Cornaro Coat of Arms
As with my last book on Caterina Cornaro (from a branch of the same family, in the sixteenth century), I have drafted the story and am now searching for color and veracity before I begin the long revision process. We wandered the streets, trying to see what Elena and her father and mother could view from the Canal or from their home. Fortunately, Venice has altered little in the last few centuries, so much of what we see existed in a similar form during the time period of this book.

The libraries here still have our names in their databases so we gained easy access. The Querini Stampalia, where we began our research, has a modern entry and stairs but these lead into rooms that transport you to another time: tables with heavy lathe-turned legs, carved dark chairs and wooden floors whose creak under your shoes, no matter how gingerly you walk, is the only disruption of absolute silence.


Returning to Venice

We are nesting in the apartment we rented on our last trip and have already checked out the familiar necessities: the Coop grocery store where you must remember to use rubber gloves when handling the produce, the internet shop which is one of the few places with WiFi, and the local laundry.

Each day we walk past the best mask shop in Venice.
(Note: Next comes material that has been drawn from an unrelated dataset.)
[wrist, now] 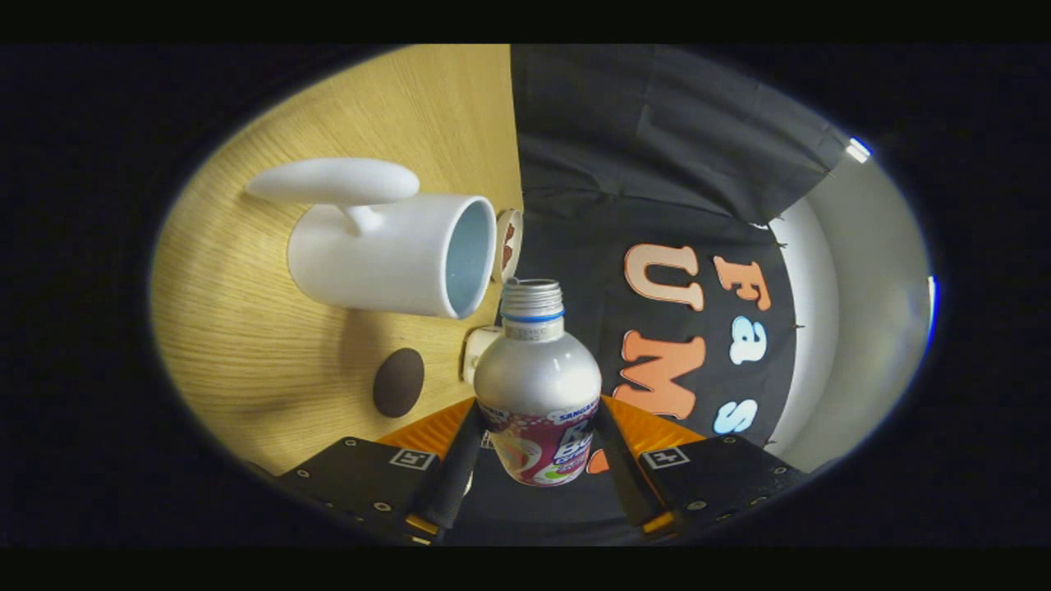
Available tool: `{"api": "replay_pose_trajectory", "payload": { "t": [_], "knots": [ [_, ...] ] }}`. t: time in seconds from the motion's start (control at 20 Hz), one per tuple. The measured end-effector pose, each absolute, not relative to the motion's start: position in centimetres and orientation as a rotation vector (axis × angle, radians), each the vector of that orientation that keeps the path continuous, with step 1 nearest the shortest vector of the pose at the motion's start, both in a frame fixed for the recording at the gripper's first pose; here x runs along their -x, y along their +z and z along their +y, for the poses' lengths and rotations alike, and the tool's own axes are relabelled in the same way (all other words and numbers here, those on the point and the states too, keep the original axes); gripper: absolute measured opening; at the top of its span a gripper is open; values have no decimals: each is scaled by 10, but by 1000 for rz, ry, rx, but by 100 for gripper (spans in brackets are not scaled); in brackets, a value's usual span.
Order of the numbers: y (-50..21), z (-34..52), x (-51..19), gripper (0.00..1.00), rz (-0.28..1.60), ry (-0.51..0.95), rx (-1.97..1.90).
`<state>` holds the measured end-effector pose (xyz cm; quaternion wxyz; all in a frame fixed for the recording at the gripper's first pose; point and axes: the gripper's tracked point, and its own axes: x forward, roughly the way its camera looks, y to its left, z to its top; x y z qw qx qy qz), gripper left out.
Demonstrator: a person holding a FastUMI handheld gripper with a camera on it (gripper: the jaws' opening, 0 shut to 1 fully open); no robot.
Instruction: Take the bottle from table, then pour the juice into the cup, finally place the bottle on the coaster
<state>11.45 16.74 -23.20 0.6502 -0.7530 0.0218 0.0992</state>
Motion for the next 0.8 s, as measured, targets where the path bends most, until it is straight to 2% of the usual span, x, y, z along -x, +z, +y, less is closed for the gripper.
{"api": "replay_pose_trajectory", "payload": {
  "t": [0.8],
  "knots": [
    [-219,168,-122,76,16,213,1761]
  ]
}}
Although the shop advertises papier-machè and uses traditional mask-making techniques, they also have extravagant ceramic masks in designs from the traditional to the modern to the imaginative. Three years ago we bought a small mask there and it hangs on the wall in our living room. The mask shop is right next to our favorite bookstore where cats rest on all the books that are stacked in gondolas or crammed onto shelves.

One change is in the location of our weekend Mass. In the past we have gone to Vivaldi’s church but the congregation was very small and apparently the church has been decommissioned. The church now charges admission and presents concerts. Venice is full of churches, so finding a local one with a convenient Mass was easy.

One new discovery, recommended by our landlord, is the wine shop near us where you purchase a liter of decent wine, siphoned from a jug into a 1.5 liter plastic water bottle for 3 euros (about $4.50).